让我们看看第二个无监督学习的例子应用于遗传或DNA数据的聚类。这张图片显示了一张DNA微阵列数据的图片，这些看起来像电子表格的微小网格。每一小列代表一个人的遗传或DNA活动，所以例如，这一整列来自一个人的DNA。而另一列是另一个人的，每一行代表一个特定的基因。所以举个例子，也许这一行可能代表影响眼睛颜色的基因，或者这一行是一个影响人身高的基因。研究人员甚至发现了一个人是否不喜欢某些蔬菜（如西兰花、抱子甘蓝或芦笋）的遗传联系。所以下次有人问你为什么没吃完你的沙拉时，你可以告诉他们，也许是遗传原因导致我不喜欢吃DNA微阵列。这个想法是测量每个人的特定基因表达的程度。所以这些颜色红色、绿色、灰色等表示不同个体的特定基因活跃与否的程度。然后你可以运行一个聚类算法来将个体分成不同的类别或不同类型的人，比如这些个体归为一类，我们暂且称之为类型一。这些人被归为类型二，这些人被归为类型三。这是无监督学习，因为我们没有提前告诉算法有具有某些特征的类型一的人或有具有某些特征的类型二的人，相反，我们说的是这里有一堆数据。我不知道不同类型的人是什么，但你能否自动在数据中找到结构。并自动找出主要类型的个体，因为我们没有提前给算法正确答案的示例。

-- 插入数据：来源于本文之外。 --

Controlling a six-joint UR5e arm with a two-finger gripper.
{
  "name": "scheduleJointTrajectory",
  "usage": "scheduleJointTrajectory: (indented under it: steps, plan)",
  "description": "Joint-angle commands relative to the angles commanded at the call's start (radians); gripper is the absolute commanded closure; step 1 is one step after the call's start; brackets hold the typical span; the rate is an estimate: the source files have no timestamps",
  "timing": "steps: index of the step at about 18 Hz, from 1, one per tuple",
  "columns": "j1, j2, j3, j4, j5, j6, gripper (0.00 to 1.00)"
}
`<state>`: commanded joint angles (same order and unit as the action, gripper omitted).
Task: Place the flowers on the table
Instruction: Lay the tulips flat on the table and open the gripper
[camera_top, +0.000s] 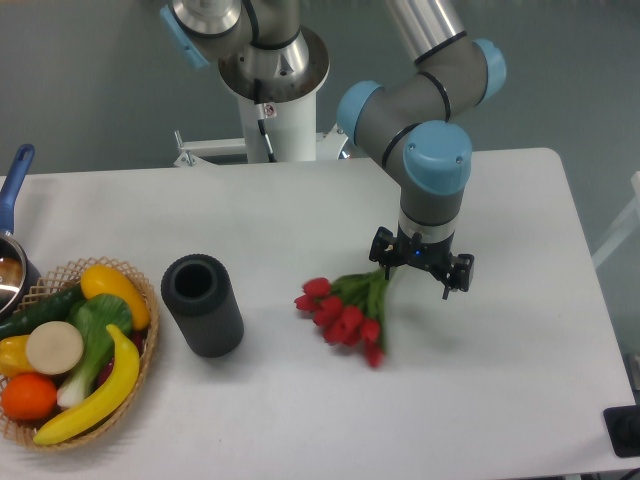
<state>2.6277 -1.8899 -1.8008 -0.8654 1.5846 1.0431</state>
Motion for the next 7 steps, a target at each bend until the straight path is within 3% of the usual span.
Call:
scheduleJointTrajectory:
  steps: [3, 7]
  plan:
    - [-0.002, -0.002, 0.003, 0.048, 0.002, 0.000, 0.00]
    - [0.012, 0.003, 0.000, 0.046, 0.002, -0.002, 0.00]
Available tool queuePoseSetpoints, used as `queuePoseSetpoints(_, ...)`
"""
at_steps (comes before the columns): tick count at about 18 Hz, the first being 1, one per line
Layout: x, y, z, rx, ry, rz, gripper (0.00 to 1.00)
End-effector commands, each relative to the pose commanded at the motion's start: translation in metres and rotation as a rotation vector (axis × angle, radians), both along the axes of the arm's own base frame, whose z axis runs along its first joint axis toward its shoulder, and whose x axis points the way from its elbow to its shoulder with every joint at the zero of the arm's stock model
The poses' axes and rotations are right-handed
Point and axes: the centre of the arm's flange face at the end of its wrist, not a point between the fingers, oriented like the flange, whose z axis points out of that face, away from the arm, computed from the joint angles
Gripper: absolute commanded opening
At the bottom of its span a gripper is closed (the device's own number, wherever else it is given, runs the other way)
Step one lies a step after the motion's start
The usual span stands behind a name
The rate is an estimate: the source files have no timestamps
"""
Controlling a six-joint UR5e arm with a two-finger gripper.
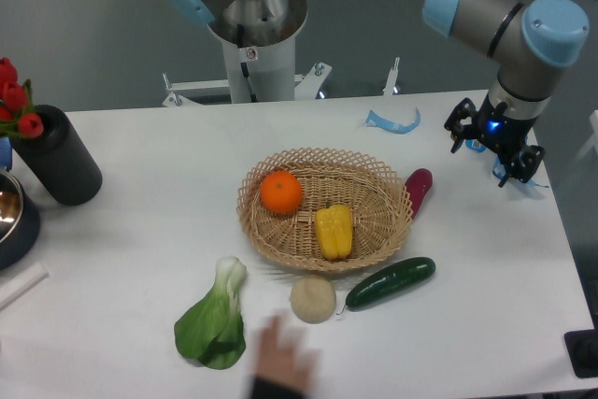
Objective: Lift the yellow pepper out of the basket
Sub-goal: 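Move the gripper over the basket and lower it onto the yellow pepper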
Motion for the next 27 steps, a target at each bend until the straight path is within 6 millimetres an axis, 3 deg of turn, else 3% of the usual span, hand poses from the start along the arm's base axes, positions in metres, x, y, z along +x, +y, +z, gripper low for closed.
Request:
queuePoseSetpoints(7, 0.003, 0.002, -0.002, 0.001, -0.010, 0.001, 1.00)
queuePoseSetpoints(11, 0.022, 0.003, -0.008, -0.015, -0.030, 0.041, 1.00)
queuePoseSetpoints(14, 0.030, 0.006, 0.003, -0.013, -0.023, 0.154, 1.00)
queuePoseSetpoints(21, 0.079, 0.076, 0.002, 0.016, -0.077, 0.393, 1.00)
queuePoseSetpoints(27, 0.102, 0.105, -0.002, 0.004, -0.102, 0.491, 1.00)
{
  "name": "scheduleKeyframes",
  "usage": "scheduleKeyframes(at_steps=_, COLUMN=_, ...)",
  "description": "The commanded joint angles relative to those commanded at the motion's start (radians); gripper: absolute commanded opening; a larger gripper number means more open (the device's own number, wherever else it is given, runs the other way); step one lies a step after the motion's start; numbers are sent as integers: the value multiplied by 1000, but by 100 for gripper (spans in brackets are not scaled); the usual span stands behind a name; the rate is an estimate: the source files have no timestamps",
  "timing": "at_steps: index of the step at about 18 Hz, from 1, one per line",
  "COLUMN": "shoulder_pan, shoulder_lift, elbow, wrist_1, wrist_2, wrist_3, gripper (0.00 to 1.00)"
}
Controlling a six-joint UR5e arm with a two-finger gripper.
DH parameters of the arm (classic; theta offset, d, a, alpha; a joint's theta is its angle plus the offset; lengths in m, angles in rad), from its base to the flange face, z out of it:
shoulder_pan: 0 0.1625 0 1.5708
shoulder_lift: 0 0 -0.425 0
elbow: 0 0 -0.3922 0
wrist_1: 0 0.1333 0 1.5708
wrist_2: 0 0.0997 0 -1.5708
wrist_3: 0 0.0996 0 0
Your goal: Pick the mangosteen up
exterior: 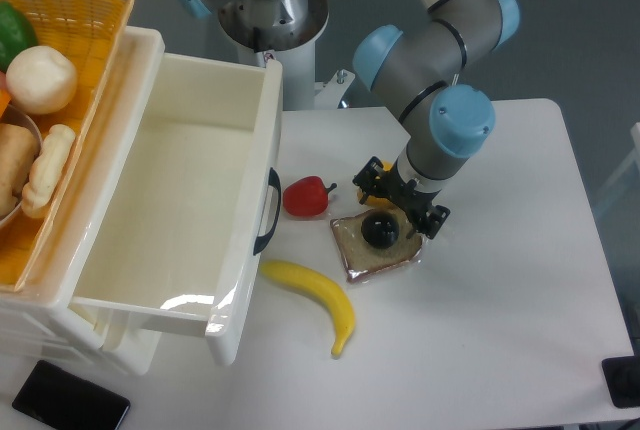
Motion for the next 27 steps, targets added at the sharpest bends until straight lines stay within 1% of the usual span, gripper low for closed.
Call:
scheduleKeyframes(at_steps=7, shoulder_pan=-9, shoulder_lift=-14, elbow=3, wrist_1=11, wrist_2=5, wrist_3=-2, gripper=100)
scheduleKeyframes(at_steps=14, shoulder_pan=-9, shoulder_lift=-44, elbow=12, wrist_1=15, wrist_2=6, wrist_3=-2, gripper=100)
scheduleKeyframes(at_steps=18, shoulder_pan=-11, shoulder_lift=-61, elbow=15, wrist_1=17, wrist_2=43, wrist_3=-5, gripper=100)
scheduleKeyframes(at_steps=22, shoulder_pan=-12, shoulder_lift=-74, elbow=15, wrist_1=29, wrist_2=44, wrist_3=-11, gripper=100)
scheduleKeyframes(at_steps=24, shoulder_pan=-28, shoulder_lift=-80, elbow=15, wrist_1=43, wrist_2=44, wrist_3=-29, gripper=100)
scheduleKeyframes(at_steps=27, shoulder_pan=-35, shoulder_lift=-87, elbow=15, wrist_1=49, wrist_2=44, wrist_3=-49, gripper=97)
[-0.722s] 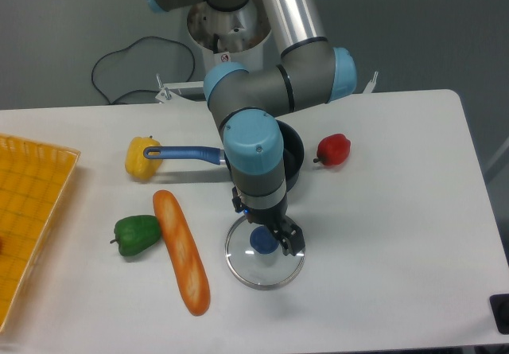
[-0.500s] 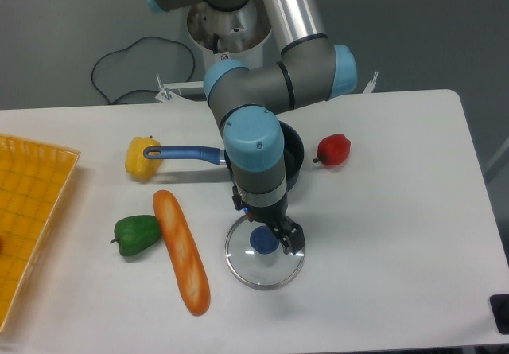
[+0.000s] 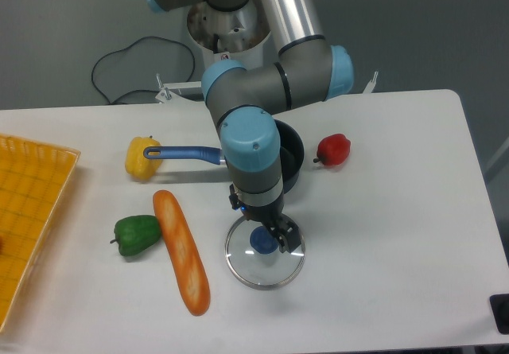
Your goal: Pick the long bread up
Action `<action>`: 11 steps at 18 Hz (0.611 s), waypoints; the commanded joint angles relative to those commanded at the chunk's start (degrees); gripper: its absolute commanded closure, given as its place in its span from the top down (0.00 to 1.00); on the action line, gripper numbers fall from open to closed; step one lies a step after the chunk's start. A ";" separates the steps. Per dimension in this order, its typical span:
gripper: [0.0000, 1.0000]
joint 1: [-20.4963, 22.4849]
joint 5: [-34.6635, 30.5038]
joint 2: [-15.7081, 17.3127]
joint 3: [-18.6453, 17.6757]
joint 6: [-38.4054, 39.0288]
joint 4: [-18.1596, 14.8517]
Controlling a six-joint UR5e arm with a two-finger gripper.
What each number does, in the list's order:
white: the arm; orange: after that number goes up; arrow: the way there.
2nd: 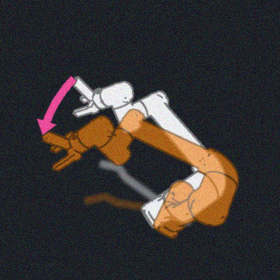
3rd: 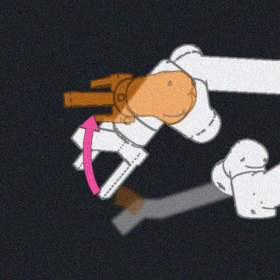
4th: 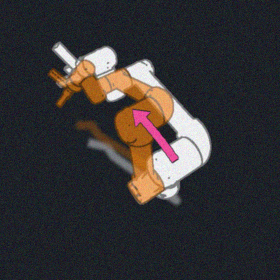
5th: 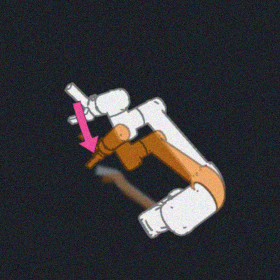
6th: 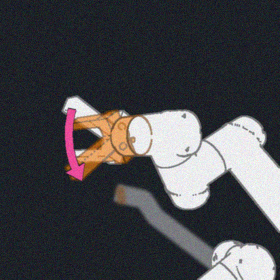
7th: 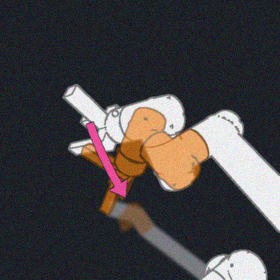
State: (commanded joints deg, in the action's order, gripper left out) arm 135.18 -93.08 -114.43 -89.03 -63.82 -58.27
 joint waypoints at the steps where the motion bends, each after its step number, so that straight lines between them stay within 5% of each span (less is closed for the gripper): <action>1: 1.00 0.00 0.18 0.00 -0.09 2.10 0.00; 7: 1.00 -3.07 -0.17 -1.23 -0.17 19.67 2.37; 11: 1.00 -4.56 -2.80 -1.84 -1.05 23.20 2.90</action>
State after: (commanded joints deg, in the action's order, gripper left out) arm 130.62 -95.88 -116.28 -90.09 -40.62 -55.37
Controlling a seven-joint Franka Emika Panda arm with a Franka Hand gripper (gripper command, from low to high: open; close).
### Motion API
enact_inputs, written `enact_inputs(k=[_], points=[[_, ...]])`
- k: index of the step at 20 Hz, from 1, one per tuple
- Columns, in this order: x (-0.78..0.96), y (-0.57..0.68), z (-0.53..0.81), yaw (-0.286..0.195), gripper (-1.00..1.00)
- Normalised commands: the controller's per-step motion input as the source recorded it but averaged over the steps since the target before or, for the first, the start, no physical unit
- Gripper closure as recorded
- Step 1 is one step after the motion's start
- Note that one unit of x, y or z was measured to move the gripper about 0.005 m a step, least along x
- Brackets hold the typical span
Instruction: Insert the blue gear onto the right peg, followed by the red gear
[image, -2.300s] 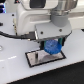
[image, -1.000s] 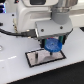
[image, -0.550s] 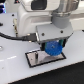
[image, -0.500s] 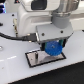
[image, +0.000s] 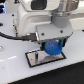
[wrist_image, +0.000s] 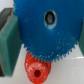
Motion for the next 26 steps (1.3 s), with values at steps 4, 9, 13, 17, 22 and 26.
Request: enact_inputs(k=[4, 9, 13, 17, 22, 26], points=[[-0.33, -0.20, -0.23, 0.000, 1.00], [-0.42, -0.12, -0.18, 0.000, 1.00], [-0.34, -0.16, 0.16, 0.000, 1.00], [0.08, -0.06, 0.00, 0.000, 1.00], [0.35, -0.06, 0.27, 0.000, 1.00], [0.43, -0.08, 0.18, 0.000, 1.00]])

这是无监督学习，这里是第三个例子，许多公司都有庞大的客户信息数据库。给定这些数据，你能自动将你的客户分组到不同的市场细分中，以便你可以更有效地服务你的客户吗？具体来说，深度学习AI团队做了一些研究以更好地理解深度学习AI社区。以及为什么不同的个人参加这些课程、订阅我们的每周通讯或参加我们的AI活动。让我们把深度学习AI社区可视化为这些人的集合，运行聚类，即市场细分，找到了几个不同的个体组。一个组的主要动机是寻求知识以增长他们的技能。也许这就是你，那太好了，第二个组的主要动机是寻找发展职业的方法。也许你想获得晋升或新工作，或者取得一些职业进步，如果这描述了你，那也很棒。还有另一个组想要了解AI如何影响他们的工作领域，也许这就是你，那也很棒。这是我们的团队用来尝试更好地服务于我们社区的聚类，我们试图弄清楚。在深度学习社区中学习者的主要类别是什么，所以如果这些是你的学习主要动机之一，那就太棒了。我希望我能在你的旅程上帮助你，或者如果这是你，你想要的完全不同于其他三个类别的东西。那也没关系，我想让你知道，我一样爱你们所有人，

所以总结一下，一个聚类算法。它是一种无监督学习算法的类型，接收没有标签的数据并尝试自动将它们分组到集群中。所以也许下次你看到或想到熊猫时，也许你也会想到聚类。除了聚类之外，还有其他类型的无监督学习。让我们继续下一个视频，看看其他一些类型的无监督学习算法。